What the task requires :: The answer must be an exact restatement of all the data.

Data shown ::
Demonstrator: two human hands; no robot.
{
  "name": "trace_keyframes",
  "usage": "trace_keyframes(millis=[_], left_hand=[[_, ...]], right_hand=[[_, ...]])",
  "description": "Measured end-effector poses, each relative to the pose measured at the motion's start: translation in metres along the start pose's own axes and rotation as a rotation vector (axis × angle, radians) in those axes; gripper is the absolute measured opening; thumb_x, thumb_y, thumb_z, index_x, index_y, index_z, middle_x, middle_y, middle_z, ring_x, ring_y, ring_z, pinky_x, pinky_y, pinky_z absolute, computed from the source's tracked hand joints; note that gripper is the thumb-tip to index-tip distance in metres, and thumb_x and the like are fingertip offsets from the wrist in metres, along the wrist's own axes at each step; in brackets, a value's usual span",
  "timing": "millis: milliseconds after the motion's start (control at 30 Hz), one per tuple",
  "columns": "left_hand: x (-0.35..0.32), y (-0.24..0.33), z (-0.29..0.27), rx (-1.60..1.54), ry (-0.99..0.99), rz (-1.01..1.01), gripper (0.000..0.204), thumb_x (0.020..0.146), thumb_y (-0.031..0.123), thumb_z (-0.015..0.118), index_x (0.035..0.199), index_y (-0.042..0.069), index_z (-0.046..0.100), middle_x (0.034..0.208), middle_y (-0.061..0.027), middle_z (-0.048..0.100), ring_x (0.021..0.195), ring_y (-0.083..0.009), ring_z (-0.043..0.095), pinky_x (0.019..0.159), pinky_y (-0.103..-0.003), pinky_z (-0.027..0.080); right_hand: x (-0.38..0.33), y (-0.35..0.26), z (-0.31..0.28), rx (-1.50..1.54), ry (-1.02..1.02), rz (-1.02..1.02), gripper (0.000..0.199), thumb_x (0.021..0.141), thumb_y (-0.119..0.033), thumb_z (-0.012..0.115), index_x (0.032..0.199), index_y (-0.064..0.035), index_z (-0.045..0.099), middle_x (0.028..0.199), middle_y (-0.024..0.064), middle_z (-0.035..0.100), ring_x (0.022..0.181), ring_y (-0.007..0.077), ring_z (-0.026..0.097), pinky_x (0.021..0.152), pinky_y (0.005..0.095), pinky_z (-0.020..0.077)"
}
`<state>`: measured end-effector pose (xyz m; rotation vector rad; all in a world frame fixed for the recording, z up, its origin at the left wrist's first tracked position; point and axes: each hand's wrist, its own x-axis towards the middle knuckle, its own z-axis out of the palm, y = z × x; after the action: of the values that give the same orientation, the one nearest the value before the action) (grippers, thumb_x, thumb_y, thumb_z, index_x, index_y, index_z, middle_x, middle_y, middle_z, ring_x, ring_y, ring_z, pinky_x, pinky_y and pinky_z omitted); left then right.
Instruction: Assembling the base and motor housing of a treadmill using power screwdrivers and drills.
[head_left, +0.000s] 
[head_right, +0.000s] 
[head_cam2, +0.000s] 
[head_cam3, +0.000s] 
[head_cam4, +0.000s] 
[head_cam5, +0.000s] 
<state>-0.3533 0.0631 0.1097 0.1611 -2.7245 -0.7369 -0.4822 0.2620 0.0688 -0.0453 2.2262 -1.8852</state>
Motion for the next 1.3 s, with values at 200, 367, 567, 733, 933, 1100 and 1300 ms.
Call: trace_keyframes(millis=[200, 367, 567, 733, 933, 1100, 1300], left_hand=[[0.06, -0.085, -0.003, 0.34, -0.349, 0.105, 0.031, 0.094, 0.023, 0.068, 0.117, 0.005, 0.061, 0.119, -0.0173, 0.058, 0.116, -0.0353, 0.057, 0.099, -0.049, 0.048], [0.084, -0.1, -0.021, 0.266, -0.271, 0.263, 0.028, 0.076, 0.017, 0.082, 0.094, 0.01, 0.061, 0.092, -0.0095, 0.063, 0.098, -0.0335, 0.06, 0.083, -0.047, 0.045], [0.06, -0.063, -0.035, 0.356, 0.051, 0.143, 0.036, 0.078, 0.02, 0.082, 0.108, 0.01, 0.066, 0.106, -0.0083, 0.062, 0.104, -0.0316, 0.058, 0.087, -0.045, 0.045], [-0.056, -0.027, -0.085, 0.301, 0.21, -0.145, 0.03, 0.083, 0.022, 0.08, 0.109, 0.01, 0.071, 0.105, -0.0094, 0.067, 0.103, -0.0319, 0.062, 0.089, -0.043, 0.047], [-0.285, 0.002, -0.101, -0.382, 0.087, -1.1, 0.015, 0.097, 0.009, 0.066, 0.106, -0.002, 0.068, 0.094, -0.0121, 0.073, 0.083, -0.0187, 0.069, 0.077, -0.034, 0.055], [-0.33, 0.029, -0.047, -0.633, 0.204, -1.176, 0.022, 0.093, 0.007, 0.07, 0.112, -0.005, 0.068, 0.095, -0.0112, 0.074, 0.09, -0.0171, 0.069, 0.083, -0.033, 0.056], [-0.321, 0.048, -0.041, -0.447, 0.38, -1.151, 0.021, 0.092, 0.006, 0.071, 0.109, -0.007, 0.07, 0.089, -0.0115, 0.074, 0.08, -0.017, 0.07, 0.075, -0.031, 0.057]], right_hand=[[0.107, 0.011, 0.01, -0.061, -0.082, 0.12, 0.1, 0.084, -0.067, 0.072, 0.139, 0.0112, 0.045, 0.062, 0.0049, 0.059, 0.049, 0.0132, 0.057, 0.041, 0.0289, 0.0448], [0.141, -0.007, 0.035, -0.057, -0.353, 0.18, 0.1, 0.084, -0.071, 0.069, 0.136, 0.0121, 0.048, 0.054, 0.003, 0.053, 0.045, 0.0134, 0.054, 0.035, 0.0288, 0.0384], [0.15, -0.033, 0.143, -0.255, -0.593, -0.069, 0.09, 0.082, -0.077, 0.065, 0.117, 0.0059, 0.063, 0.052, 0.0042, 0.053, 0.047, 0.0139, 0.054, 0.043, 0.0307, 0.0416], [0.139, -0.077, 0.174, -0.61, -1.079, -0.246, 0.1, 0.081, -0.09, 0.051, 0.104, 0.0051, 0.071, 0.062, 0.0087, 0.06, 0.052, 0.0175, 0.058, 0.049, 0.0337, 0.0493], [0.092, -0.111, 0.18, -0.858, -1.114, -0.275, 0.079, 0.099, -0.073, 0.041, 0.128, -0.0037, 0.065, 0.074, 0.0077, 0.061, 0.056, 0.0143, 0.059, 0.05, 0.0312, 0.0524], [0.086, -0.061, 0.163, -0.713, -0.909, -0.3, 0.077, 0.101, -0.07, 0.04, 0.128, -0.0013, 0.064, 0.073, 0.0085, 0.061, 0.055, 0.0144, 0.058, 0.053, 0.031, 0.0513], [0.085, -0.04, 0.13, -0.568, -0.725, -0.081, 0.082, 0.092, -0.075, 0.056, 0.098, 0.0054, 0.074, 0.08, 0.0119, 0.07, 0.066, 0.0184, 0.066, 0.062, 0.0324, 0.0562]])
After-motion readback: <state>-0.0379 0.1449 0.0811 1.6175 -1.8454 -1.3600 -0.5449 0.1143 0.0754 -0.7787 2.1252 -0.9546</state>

Solution for this exercise ::
Demonstrator: two human hands; no robot.
{
  "name": "trace_keyframes",
  "usage": "trace_keyframes(millis=[_], left_hand=[[_, ...]], right_hand=[[_, ...]])",
  "description": "Measured end-effector poses, each relative to the pose measured at the motion's start: translation in metres along the start pose's own axes and rotation as a rotation vector (axis × angle, radians) in those axes; gripper is the absolute measured opening; thumb_x, thumb_y, thumb_z, index_x, index_y, index_z, middle_x, middle_y, middle_z, ring_x, ring_y, ring_z, pinky_x, pinky_y, pinky_z absolute, computed from the source's tracked hand joints; note that gripper is the thumb-tip to index-tip distance in metres, and thumb_x and the like are fingertip offsets from the wrist in metres, along the wrist's own axes at each step; in brackets, a value's usual span",
  "timing": "millis: milliseconds after the motion's start (control at 30 Hz), one per tuple",
  "columns": "left_hand: x (-0.35..0.32), y (-0.24..0.33), z (-0.29..0.27), rx (-1.60..1.54), ry (-0.99..0.99), rz (-1.01..1.01), gripper (0.000..0.204), thumb_x (0.020..0.146), thumb_y (-0.031..0.123), thumb_z (-0.015..0.118), index_x (0.035..0.199), index_y (-0.042..0.069), index_z (-0.046..0.100), middle_x (0.034..0.208), middle_y (-0.061..0.027), middle_z (-0.048..0.100), ring_x (0.021..0.195), ring_y (-0.083..0.009), ring_z (-0.043..0.095), pinky_x (0.019..0.159), pinky_y (-0.103..-0.003), pinky_z (-0.027..0.080); right_hand: x (-0.38..0.33), y (-0.35..0.26), z (-0.31..0.28), rx (-1.50..1.54), ry (-1.02..1.02), rz (-1.02..1.02), gripper (0.000..0.199), thumb_x (0.021..0.141), thumb_y (-0.119..0.033), thumb_z (-0.012..0.115), index_x (0.032..0.199), index_y (-0.064..0.035), index_z (-0.045..0.099), middle_x (0.028..0.199), middle_y (-0.024..0.064), middle_z (-0.035..0.100), ring_x (0.022..0.181), ring_y (-0.007..0.077), ring_z (-0.026..0.097), pinky_x (0.021..0.152), pinky_y (0.005..0.095), pinky_z (-0.020..0.077)"
}
`<state>`: measured end-effector pose (xyz m; rotation vector rad; all in a world frame fixed for the recording, z up, its origin at the left wrist's first tracked position; point and axes: each hand's wrist, its own x-axis towards the middle knuckle, its own z-axis out of the palm, y = z × x; after the action: of the values that give the same orientation, the one nearest the value before the action) (grippers, thumb_x, thumb_y, thumb_z, index_x, index_y, index_z, middle_x, middle_y, middle_z, ring_x, ring_y, ring_z, pinky_x, pinky_y and pinky_z omitted); left then right.
Instruction: Assembling the base and motor housing of a treadmill using power screwdrivers and drills.
[head_left, +0.000s] 
[head_right, +0.000s] 
[head_cam2, +0.000s] 
[head_cam3, +0.000s] 
[head_cam4, +0.000s] 
[head_cam5, +0.000s] 
<state>-0.3533 0.0631 0.1097 0.1611 -2.7245 -0.7369 -0.4822 0.2620 0.0688 -0.0453 2.2262 -1.8852</state>
Motion for the next 1.3 s, with values at 200, 367, 567, 733, 933, 1100 and 1300 ms.
Call: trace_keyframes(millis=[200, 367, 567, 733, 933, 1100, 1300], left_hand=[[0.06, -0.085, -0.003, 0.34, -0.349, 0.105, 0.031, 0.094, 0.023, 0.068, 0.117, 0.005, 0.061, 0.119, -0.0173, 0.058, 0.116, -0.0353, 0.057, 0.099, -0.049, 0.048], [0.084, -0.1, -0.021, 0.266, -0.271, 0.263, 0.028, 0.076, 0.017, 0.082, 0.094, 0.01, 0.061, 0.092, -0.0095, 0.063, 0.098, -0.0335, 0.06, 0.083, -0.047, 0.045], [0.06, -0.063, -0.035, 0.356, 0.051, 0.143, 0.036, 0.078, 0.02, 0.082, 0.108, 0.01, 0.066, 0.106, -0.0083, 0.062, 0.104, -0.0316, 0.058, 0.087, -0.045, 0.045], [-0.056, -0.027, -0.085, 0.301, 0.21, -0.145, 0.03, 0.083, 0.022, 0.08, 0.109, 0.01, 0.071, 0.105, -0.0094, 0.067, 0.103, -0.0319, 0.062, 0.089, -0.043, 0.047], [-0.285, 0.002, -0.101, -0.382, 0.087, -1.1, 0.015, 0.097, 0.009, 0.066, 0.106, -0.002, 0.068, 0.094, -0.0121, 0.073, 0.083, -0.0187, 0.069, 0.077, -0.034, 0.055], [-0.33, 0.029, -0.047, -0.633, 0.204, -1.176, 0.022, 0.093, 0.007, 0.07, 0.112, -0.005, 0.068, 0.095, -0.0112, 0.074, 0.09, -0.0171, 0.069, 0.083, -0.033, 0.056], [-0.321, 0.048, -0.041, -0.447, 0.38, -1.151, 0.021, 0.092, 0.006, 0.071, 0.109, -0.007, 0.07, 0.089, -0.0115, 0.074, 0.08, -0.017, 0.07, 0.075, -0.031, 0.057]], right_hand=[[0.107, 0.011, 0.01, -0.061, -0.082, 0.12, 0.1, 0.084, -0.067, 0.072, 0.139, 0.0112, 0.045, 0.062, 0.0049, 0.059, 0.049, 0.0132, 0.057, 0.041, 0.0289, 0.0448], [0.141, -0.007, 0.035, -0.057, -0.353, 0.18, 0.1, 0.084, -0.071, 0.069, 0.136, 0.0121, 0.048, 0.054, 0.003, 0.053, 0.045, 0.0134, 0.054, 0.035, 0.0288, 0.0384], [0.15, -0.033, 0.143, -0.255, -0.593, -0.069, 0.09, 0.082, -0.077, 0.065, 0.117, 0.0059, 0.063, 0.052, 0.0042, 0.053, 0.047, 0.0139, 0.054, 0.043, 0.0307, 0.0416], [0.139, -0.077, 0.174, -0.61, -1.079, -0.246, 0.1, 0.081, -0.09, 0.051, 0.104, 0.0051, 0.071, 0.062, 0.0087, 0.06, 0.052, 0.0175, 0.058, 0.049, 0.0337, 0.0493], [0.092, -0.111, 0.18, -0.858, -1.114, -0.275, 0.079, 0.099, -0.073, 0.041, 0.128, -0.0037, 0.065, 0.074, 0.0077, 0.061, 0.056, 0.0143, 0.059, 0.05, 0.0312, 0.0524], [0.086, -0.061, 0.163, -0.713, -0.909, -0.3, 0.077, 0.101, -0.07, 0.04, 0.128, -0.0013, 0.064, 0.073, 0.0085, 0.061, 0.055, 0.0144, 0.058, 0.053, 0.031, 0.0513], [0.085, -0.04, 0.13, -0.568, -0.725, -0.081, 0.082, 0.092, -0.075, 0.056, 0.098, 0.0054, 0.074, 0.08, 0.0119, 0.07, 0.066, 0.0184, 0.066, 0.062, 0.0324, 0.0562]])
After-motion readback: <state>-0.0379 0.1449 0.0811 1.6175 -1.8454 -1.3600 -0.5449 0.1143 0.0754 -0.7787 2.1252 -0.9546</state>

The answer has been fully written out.